白嫩的雙腿在浴缸里無力地攤開,膝蓋泛著誘人的粉色,凱亞順手擼了兩把精致的嫩莖,直摸得空哼出幾聲鼻音,整個人軟在了他懷里。修長的手指試探性地在穴口按壓,隨著水流的涌動淺淺戳進去一點兒,緊致的內里立刻咬住了探進去的指節,凱亞聽著空散落的甜膩呻吟,忍不住將手指完全插了進去,嫻熟地開始左右攪弄濕軟的小穴。
他太熟悉空的身體,深處那塊栗子大小的軟肉就是戀人的敏感點,然而凱亞并不急于去刺激那塊地方,而是特意繞開,手指在黏滑濕熱的腸道里曲起刮撓,抽插了幾下,順著撐開的縫隙又加了一根手指,感受著穴口的翕張,兩根手指在里面夾著嬌嫩的腸肉揉捏,另一只手按住空的小腹,防止他被刺激得彈起身。這是他對偷喝酒的壞孩子的一點懲罰。
“嗚……凱亞……凱亞……哈啊……不舒服……”
空不知道該說什么,醉酒導致他很情緒化,身體上的快感讓他的大腦更加昏昏欲墜,穴心被刺激得發癢,然而負責疏導的家伙在里面卻只是擦邊而過,他只能翻來覆去地喊著凱亞的名字,殊不知這不上不下的情欲正是自家戀人造成的。
他不受控制地、小小地啜泣了一聲,于是凱亞意識到已經到了空承受的極限,男人抽開手,扶著自己等候多時的滾燙性器抵住穴口,按著空柔軟的小腹,緩緩地將自己埋了進去,直到捅到最深處,在肚臍上方頂出一個圓潤的凸起。“再不進來你就要哭了是不是?”
凱亞故意停下動作,空等了一會兒不見后續,體內的瘙癢催促著他,于是他開始主動扭動腰肢。可能是怎么也戳不到最癢的地方,欲求不滿的感覺讓他逐漸皺起臉,不得要領地又磨了一會兒,空猛地抓著凱亞的手,在他還沒反應過來的時候狠狠咬了一口。“嘶——”凱亞掐著空的下巴抽回手,只見手背印下兩枚深深的齒痕,不由得搖頭笑笑。他本意是想看空哭著求他動一動,誰承想偷雞不成蝕把米,自己還得繼續哄這做了壞事的醉鬼。
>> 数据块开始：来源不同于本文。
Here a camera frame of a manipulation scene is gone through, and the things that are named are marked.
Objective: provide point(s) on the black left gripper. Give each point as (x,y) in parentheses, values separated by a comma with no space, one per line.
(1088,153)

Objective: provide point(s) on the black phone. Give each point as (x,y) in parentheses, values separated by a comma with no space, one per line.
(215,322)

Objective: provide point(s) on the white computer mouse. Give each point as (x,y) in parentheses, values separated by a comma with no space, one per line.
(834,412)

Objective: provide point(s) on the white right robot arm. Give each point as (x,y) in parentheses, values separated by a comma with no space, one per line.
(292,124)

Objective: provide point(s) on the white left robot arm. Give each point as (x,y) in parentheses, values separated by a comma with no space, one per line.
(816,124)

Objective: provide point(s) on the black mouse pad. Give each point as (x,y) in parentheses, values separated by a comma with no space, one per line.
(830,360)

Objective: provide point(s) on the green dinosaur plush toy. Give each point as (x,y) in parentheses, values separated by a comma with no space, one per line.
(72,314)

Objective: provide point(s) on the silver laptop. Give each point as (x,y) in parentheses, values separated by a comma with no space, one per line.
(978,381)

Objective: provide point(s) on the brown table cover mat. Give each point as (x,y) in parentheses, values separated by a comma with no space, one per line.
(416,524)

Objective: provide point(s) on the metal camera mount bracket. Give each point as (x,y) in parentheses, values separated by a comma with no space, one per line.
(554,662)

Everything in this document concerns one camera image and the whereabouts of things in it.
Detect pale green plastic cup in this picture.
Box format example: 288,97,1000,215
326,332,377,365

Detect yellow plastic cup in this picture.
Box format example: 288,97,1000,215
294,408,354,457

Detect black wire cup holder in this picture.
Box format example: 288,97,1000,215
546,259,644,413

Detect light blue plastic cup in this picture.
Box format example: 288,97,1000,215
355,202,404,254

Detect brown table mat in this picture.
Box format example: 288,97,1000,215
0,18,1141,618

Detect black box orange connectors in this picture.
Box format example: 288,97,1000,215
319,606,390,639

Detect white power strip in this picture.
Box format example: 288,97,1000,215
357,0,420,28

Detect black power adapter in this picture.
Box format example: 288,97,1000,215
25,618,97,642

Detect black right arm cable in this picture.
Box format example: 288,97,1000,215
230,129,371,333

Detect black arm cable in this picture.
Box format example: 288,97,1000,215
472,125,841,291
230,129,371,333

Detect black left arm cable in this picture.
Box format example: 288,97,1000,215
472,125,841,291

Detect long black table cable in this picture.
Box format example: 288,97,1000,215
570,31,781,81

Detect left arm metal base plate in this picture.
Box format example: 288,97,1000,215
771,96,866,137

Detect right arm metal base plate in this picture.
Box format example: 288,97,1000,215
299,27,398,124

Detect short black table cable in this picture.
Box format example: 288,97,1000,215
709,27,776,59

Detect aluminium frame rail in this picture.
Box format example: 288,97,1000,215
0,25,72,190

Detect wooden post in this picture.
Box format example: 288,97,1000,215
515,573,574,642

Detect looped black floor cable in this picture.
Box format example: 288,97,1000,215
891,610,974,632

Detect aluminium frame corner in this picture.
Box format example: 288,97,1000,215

埋在體內的棍子終于動了起來,空的腰被掐住上下伏動,小腹處的凸起時有時無,他下意識瞇起眼睛,酸癢的穴肉被粗長肉刃毫不留情地破開,裹著大量的溫熱水流,直逼內里脆弱的穴心,幾乎要將他肏化,他茫然地按住身下那黝黑堅硬的大腿,弓起腰努力保持平衡。
凱亞的每一次插入都深深地頂在了結腸口,莖身上的青筋狠狠擦過敏感的前列腺點,讓空嗚咽出聲,他低頭看著小腹,恍惚間覺得自己的肚子下一秒就會被頂破。抽搐的穴肉阻攔不住蠻橫的抽送,只能哆哆嗦嗦地吮吸討好,然而箍在腰側的手如銅墻鐵壁,即使他嘴上告饒也不見動作有絲毫的停緩。
激烈的交媾讓整個浴缸的水都涌動起來,水花拍打在浴缸邊緣,一部分落在地上,一部分化成水霧彌漫在空氣中,重新附著在兩人身體上。空眼前霧蒙蒙一片,分不清是水汽還是眼里的淚花,他好像乘舟在海中央,酸脹酥麻的快感如同浪潮打得他隨波漂蕩,只能用后背貼緊了凱亞強健的胸肌,才不至于迷失方向。
“這樣就承受不住了?”空難得一見的軟弱姿態讓凱亞憐惜,也讓他更加興奮,他捏著戀人的下巴,將唇覆了上去,下身不忘重重地碾開內里嬌嫩的濕熱腸肉,直肏得空哽咽不止,眼角泛起暈紅,嘴角涎水緩慢淌下。